Make signals safe for multicore #630

sadiqj · 2021-07-29T13:11:45Z

This is the first of three PRs that overhaul Multicore's signals implementation to:

Take components that have diverged from trunk back to trunk with minimal changes (where trunk is ocaml/ocaml 4.12 branch)
Provide some clear semantics around how signals should work in the presence of multiple Domains and a correct implementation for that

The following PRs deal with asynchronous exceptions and changes to IO to make it safe in their presence.

Behaviour of signals in the presence of multiple domains

The intended behaviour for this PR is that:

Signal behaviour should behave no differently from trunk OCaml if there is only one domain
If there is more than one domain, any domain may execute the OCaml signal handler i.e there is no guarantee that the thread that receives a signal is the one that executes it

This is achieved by changing the existing flags implementation into one that uses atomic counters and a CAS when executing a signal to handle races. I would appreciate someone checking the memory orderings.

Code motion

There is a little code motion around signals/domains, which attempts to line things up as they are in 4.12 trunk.

ctk21

I'm not a deep signals expert, but I think this refactor does what it says.

I had one behaviour change for caml_leave_blocking_section where I wonder if it is intended. A couple of nits on cleanliness of header files.

Regarding the atomics, I think it is ok; but this stuff can be hard to reason about. However I did wonder why we don't try to just play safe and use seq-cst for all the atomic fetch add/sub and writes. I guess the place where the memory ordering optimization might be worth it is the fast path of enter/leave of blocking sections. Happy to play it safe, until profiling on ARM64 says otherwise, or take it as it is.

runtime/caml/platform.h

runtime/caml/signals.h

runtime/domain.c

ctk21 · 2021-07-30T12:18:52Z

runtime/signals.c

+  caml_enter_blocking_section_hook ();
+}
+
+CAMLexport void caml_leave_blocking_section(void)

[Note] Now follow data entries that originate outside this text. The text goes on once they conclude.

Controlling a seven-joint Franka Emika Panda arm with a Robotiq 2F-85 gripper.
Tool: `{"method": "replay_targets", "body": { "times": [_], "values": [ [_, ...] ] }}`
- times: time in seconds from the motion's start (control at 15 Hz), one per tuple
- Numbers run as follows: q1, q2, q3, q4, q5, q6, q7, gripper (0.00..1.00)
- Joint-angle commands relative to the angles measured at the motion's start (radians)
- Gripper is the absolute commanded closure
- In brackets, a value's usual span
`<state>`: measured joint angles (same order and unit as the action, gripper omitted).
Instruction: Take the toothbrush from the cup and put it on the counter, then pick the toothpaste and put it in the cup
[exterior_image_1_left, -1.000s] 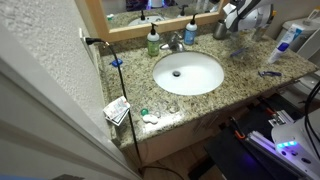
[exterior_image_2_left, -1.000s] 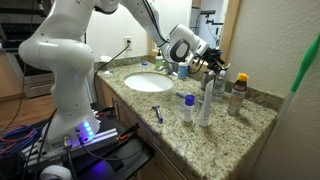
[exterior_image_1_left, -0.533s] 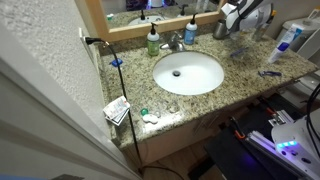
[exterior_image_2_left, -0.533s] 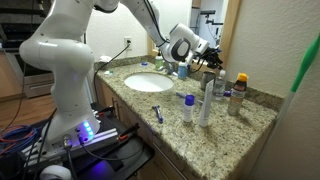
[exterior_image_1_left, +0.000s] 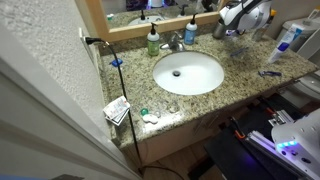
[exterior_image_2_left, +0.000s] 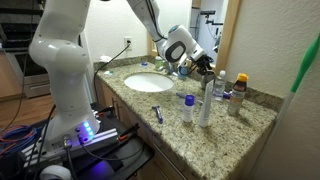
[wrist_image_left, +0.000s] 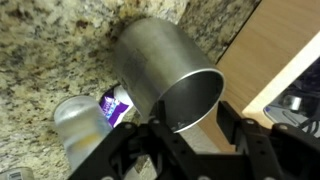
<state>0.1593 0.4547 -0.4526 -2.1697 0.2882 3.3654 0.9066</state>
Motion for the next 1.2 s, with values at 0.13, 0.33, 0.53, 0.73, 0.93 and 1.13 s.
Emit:
{"method": "replay_targets", "body": {
  "times": [0.13,0.33,0.53,0.73,0.93,1.13],
  "values": [
    [-0.131,-0.233,0.127,-0.028,0.03,-0.318,0.016,0.01],
    [-0.204,-0.31,0.18,-0.007,0.09,-0.506,-0.01,0.0],
    [-0.254,-0.339,0.179,0.036,0.07,-0.752,0.014,0.0],
    [-0.296,-0.32,0.177,0.098,0.08,-0.908,0.049,0.0],
    [-0.304,-0.339,0.184,0.075,0.061,-0.878,0.041,0.0],
    [-0.297,-0.263,0.185,0.129,0.0,-0.893,0.115,0.0]
  ]
}}
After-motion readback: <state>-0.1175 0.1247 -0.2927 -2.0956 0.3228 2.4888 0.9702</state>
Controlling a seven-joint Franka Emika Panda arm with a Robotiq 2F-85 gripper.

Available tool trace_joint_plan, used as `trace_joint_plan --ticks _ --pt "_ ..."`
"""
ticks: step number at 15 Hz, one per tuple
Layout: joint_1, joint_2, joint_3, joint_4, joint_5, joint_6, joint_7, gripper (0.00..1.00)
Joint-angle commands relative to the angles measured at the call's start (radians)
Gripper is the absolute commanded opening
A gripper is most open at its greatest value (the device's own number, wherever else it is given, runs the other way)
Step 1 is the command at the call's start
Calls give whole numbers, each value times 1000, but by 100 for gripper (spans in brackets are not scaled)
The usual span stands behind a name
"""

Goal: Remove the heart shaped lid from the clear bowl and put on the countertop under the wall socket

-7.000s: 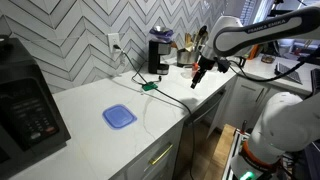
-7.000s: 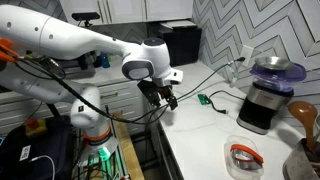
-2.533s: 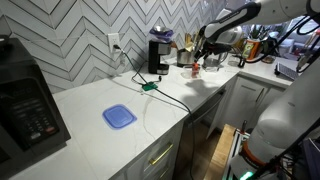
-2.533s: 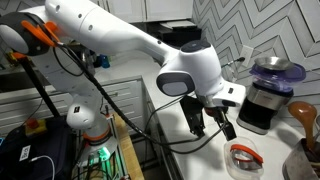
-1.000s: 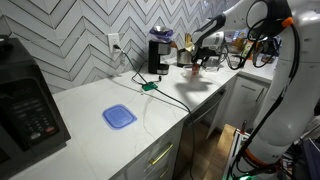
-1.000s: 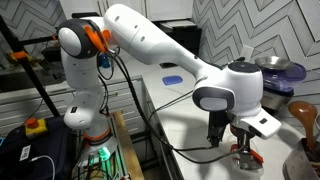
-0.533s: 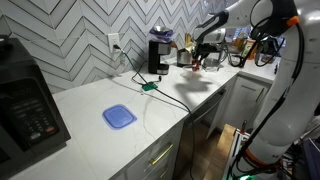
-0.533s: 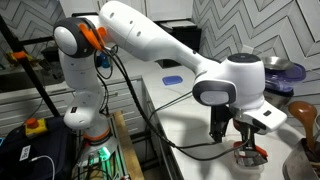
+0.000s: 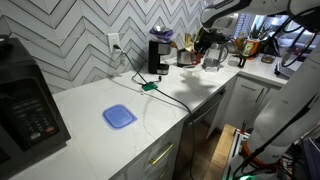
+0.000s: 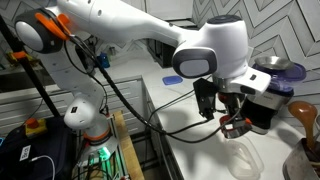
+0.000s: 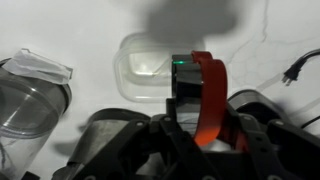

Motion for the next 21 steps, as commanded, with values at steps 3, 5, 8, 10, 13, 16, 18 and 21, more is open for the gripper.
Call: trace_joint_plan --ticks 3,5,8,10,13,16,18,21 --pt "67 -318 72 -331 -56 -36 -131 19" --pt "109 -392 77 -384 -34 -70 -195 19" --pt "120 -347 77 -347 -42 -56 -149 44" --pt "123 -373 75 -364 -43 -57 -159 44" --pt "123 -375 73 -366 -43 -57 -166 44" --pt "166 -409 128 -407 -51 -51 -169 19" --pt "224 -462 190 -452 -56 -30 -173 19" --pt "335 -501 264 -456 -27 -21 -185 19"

I'm not sure if there is a deliberate change here. Previously we had:

CAMLexport void caml_leave_blocking_section() { caml_leave_blocking_section_hook(); caml_process_pending_signals(); }

I see upstream having:

CAMLexport void caml_leave_blocking_section(void) { int saved_errno; /* Save the value of errno (PR#5982). */ saved_errno = errno; caml_leave_blocking_section_hook (); ... if (check_for_pending_signals()) { signals_are_pending = 1; caml_set_action_pending(); } errno = saved_errno; }

Is it deliberate to lose the processing of pending signals in caml_leave_blocking_section or the setting of a flag (or other)?

It's worth pointing out that the one you have from trunk (which the EINTR pretty much matches other than check_for_pending_signals) doesn't actually process pending signals but just checks if they're pending due because it's possible for signals_are_pending to be flagged off even if there is one available in the specific signal flags.

We don't have that problem in this PR because we're using counters.

abbysmal · 2021-08-02T09:23:16Z

This is great work, thank you very much for this!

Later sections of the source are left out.